Information shown —
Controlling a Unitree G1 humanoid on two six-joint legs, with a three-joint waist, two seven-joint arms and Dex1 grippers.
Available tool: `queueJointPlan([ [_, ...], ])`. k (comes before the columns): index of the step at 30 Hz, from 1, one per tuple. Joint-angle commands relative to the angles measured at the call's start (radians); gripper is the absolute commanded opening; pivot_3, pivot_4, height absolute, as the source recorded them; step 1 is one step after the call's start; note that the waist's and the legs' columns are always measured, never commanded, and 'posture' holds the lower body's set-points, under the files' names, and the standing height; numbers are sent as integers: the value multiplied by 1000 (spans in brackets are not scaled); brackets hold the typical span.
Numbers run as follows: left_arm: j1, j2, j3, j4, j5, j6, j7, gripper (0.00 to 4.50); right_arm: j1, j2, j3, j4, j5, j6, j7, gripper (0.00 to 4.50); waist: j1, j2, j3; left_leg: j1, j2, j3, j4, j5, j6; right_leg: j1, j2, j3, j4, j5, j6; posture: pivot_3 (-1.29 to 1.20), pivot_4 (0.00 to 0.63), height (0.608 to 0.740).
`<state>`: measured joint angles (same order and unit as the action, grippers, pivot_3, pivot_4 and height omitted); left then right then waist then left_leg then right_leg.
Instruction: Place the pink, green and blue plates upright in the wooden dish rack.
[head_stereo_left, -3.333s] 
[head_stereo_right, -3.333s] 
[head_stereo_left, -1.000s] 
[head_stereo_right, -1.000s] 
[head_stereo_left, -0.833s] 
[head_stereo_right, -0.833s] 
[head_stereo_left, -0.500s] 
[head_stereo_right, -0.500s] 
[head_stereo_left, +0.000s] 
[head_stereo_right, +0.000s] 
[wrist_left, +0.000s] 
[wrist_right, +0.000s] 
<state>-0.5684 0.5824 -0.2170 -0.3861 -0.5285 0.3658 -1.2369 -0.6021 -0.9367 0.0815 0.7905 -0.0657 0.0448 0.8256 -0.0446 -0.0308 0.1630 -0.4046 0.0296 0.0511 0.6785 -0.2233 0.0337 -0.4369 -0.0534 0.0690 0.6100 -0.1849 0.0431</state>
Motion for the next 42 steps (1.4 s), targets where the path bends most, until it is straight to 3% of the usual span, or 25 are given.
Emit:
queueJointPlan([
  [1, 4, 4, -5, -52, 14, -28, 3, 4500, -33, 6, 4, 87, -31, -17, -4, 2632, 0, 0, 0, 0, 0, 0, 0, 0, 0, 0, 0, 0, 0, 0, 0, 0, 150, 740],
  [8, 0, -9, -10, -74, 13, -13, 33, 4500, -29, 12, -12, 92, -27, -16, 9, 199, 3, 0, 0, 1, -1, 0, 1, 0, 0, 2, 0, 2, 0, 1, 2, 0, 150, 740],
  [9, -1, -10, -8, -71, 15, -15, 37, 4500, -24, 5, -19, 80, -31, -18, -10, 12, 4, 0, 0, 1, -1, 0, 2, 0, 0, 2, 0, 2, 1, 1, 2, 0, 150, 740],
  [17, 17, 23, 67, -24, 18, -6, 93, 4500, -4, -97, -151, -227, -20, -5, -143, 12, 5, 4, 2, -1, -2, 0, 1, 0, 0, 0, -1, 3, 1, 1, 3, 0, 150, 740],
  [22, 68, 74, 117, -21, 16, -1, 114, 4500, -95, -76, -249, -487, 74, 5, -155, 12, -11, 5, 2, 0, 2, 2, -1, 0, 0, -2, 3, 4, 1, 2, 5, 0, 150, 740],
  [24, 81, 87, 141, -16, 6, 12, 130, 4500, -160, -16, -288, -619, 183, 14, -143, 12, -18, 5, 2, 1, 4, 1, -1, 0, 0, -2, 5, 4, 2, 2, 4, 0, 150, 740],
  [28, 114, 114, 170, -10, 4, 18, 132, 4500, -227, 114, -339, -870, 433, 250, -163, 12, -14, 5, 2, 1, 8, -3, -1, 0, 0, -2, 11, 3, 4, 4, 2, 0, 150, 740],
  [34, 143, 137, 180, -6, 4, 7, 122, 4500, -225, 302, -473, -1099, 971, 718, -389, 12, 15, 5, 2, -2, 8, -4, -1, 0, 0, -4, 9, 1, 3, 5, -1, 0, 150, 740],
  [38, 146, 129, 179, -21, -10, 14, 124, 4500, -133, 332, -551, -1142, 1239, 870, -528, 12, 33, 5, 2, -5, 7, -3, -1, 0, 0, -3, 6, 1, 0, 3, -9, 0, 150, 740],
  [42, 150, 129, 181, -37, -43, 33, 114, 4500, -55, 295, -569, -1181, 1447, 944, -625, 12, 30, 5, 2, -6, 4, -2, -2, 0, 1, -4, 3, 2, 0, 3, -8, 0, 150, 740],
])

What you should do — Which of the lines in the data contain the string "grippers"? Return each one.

Response to the exercise —
Controlling a Unitree G1 humanoid on two six-joint legs, with a three-joint waist, two seven-joint arms and Dex1 grippers.
`<state>`: measured joint angles (same order and unit as the action, grippers, pivot_3, pivot_4 and height omitted); left then right then waist then left_leg then right_leg.

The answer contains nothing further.